What you will do: Your answer should consist only of the line with "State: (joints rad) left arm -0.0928" and the lines after it, reproduced exactly through the end of the entries below.

Material provided:

^^^^^^^^^^^^^^^^

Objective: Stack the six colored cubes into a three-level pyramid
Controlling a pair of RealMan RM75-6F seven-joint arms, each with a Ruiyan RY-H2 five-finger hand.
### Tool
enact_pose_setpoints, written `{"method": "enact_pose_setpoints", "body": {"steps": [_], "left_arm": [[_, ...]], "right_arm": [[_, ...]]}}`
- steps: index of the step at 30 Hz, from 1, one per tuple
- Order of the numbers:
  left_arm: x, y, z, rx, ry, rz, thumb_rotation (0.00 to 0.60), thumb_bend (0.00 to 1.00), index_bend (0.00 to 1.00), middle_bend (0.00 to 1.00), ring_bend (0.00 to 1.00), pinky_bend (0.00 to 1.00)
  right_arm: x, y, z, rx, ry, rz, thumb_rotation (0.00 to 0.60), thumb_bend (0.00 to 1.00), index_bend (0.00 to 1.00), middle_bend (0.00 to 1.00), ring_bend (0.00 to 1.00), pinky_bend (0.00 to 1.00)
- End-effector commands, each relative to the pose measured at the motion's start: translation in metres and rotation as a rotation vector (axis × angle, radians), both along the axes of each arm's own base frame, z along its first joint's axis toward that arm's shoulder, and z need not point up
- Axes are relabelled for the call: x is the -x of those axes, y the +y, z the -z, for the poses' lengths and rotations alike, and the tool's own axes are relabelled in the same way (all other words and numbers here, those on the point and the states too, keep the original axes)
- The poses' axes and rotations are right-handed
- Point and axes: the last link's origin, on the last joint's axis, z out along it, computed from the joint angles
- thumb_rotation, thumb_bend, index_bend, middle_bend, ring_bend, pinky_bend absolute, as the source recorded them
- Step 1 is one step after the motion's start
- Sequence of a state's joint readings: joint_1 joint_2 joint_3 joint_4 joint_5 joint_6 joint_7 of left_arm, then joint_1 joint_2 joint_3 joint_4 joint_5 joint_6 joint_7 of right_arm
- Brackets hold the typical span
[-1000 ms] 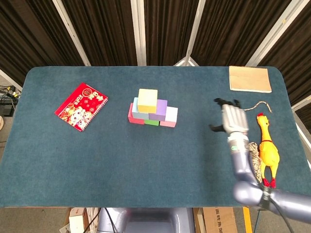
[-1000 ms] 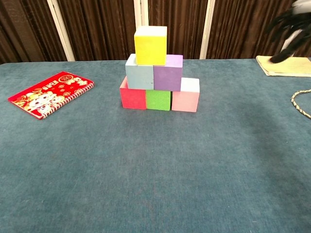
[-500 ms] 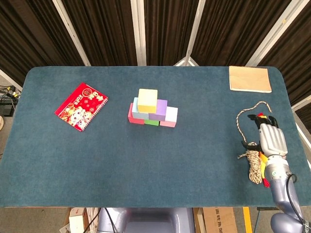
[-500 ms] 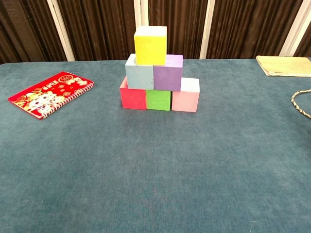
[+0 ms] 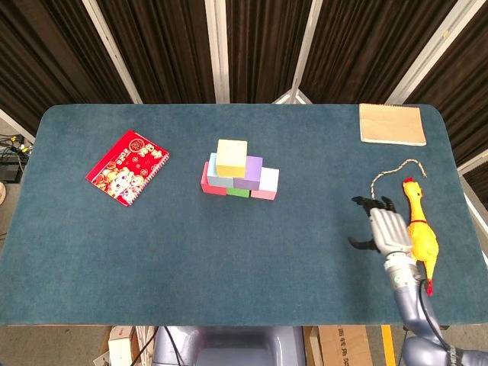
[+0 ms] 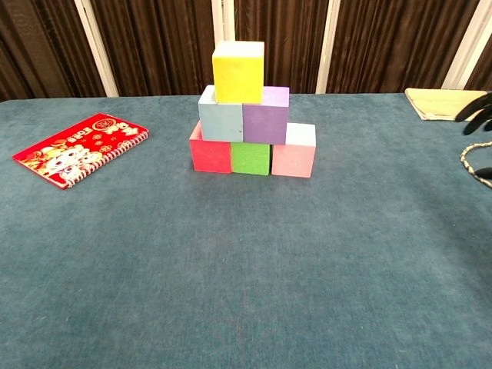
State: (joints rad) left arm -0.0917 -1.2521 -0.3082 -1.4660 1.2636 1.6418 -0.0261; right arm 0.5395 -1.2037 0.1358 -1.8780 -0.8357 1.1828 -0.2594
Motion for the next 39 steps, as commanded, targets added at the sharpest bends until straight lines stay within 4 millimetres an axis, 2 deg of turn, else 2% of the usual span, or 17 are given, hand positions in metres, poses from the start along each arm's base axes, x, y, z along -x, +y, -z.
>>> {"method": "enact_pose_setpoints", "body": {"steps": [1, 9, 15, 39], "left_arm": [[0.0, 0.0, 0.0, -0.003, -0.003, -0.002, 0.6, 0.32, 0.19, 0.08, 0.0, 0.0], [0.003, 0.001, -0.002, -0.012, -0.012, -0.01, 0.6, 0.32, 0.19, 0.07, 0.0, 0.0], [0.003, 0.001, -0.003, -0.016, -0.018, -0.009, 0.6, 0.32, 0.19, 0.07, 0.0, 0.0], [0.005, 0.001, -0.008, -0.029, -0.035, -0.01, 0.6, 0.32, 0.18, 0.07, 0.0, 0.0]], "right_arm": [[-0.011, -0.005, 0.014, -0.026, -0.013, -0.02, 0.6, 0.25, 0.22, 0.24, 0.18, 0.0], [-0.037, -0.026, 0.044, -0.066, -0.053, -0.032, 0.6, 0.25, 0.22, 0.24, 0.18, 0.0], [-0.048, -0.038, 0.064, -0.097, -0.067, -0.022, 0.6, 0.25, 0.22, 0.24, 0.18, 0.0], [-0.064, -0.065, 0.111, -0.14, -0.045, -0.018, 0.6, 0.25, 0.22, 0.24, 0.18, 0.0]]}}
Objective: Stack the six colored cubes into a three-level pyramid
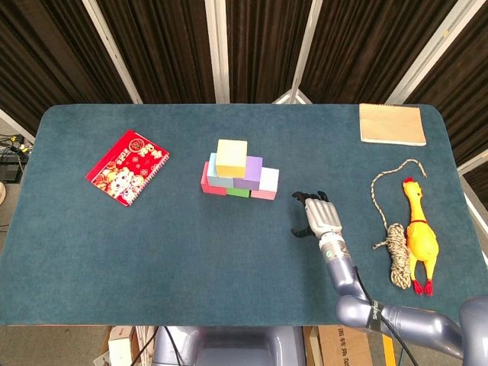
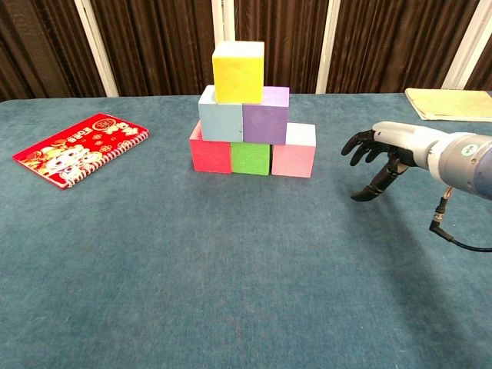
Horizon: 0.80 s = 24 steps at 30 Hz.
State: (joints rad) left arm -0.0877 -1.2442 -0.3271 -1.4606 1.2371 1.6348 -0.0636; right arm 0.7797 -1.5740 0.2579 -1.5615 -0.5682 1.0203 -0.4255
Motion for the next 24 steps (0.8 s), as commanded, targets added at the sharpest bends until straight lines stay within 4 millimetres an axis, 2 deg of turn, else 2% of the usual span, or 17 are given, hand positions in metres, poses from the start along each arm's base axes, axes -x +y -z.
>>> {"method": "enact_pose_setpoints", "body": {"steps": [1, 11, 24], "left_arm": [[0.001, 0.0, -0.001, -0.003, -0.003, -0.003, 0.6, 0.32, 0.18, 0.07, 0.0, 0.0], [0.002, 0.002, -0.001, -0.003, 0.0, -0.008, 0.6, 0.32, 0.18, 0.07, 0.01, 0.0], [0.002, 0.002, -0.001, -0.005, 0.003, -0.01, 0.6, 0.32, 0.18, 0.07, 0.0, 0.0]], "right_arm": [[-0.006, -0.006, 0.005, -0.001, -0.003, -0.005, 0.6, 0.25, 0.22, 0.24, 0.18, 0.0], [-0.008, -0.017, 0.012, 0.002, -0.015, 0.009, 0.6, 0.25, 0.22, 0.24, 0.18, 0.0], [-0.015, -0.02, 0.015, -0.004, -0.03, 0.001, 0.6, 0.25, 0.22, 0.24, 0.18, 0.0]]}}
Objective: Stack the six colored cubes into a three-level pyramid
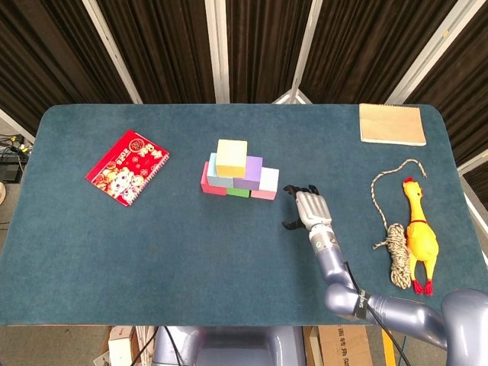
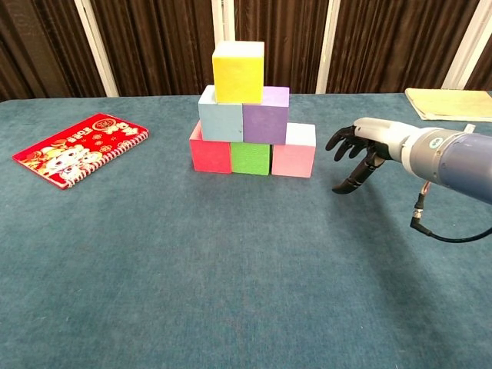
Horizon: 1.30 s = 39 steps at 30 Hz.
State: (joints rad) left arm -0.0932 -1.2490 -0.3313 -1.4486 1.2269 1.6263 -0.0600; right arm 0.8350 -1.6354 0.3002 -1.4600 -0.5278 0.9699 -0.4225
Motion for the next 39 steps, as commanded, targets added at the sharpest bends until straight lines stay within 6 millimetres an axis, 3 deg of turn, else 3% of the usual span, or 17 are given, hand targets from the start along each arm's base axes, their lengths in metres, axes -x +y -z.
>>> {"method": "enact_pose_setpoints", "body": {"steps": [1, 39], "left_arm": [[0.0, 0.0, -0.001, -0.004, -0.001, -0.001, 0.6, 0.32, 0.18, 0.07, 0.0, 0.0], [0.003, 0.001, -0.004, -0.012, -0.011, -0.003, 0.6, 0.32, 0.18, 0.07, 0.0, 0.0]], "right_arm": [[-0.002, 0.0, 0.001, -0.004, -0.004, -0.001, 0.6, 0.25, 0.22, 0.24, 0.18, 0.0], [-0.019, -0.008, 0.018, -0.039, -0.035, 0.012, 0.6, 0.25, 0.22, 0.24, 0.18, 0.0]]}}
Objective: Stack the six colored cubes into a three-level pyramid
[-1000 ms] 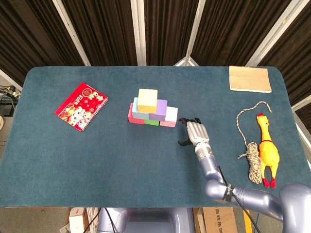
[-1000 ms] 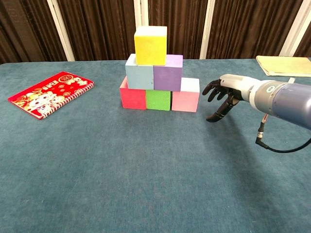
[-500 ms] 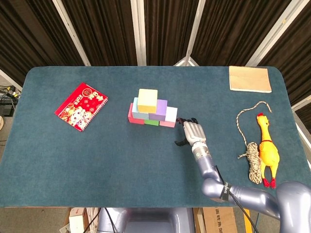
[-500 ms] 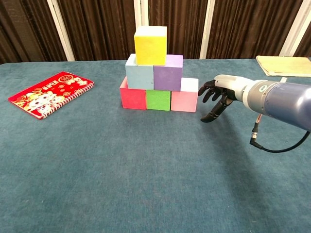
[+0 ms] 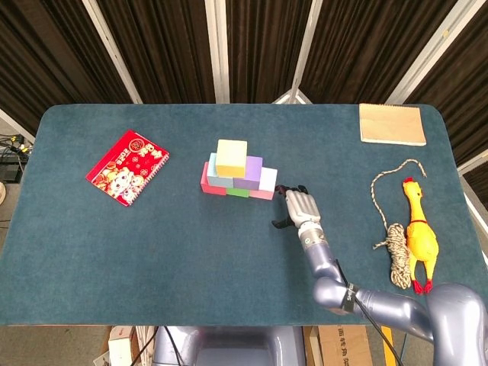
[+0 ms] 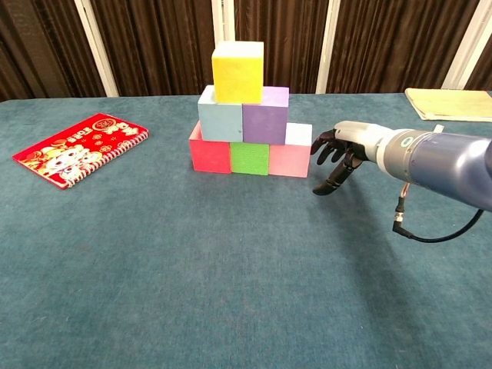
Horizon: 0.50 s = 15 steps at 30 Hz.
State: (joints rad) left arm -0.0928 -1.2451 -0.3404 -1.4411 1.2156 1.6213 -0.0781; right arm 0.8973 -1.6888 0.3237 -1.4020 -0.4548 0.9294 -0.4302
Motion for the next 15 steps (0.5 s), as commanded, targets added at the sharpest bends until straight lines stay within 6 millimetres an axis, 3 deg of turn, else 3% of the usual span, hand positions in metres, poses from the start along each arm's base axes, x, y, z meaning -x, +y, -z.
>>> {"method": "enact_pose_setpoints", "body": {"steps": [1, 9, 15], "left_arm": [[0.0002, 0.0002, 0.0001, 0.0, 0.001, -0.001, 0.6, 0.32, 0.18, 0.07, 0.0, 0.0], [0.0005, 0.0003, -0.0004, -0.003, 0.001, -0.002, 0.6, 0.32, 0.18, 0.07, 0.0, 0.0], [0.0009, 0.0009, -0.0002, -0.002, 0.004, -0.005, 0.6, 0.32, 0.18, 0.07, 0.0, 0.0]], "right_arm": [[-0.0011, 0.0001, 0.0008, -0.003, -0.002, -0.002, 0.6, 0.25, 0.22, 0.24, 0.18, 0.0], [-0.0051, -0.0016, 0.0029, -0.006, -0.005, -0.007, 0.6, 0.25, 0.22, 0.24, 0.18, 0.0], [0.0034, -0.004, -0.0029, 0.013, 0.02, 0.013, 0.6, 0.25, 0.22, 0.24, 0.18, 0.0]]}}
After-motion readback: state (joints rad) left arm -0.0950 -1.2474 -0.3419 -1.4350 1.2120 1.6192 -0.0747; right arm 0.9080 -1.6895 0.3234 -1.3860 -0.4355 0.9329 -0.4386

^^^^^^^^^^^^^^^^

Completed task:
State: (joints rad) left arm -0.0928 -1.2451 -0.3404 -1.4411 1.2156 1.6213 -0.0781; right arm 0.8973 -1.6888 0.3237 -1.4020 -0.4548 0.9294 -0.4302
Motion for the next 15 steps (0.5 s), as commanded, targets added at the sharpest bends until straight lines stay within 6 millimetres an axis, 3 deg of turn, else 3% of the usual span, hand positions in metres, poses from the start along each arm's base axes, x, y, z meaning -x, +y, -z.
>>> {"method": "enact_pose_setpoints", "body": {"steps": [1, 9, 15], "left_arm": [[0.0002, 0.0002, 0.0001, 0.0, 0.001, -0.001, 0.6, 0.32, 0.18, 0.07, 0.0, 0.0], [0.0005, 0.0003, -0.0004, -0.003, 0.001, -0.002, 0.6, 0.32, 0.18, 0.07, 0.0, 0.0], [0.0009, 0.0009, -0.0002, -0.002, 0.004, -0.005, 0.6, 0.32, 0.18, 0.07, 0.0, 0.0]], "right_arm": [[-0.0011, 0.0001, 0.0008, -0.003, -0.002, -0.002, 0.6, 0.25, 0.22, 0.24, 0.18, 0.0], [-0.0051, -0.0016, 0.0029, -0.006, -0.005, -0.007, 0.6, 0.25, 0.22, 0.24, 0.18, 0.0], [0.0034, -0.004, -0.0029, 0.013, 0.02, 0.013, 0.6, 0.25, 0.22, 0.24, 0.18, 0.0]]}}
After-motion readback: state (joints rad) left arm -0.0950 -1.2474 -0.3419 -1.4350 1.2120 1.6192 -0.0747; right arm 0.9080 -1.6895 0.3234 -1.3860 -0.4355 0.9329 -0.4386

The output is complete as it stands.